● **Problem details**:
Copy, pictures aside: the lines below from the one that holds "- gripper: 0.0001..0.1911" through the final line of the listing, both ends included, exactly as they are and nothing else.

● **Information supplied**:
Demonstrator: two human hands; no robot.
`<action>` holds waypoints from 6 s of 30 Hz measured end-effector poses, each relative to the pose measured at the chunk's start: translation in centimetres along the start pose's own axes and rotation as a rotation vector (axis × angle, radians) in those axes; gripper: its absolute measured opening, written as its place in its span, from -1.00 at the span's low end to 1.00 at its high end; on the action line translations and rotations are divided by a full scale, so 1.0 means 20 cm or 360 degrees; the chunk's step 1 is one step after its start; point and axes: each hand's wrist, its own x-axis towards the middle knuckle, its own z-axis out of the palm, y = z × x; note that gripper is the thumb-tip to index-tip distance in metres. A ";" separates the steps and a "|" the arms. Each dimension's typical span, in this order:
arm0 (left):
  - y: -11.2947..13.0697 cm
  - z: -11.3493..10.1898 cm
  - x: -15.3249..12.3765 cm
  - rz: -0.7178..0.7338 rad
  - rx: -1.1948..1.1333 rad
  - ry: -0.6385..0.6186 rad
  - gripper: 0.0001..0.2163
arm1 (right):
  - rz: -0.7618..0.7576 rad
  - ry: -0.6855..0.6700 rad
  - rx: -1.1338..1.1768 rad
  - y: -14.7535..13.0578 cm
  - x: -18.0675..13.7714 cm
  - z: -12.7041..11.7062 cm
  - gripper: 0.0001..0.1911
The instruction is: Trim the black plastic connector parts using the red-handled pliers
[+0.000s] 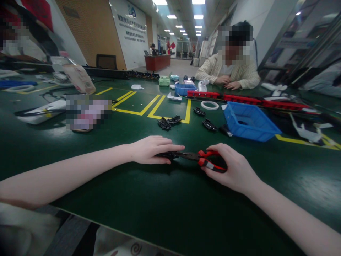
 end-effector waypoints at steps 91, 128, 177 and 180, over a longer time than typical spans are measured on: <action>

● **Written answer**:
  - gripper: 0.0001..0.1911
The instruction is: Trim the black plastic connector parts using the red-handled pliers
[+0.000s] 
 end-effector waypoints at steps 91, 128, 177 and 180, over a longer time than typical spans are measured on: <action>

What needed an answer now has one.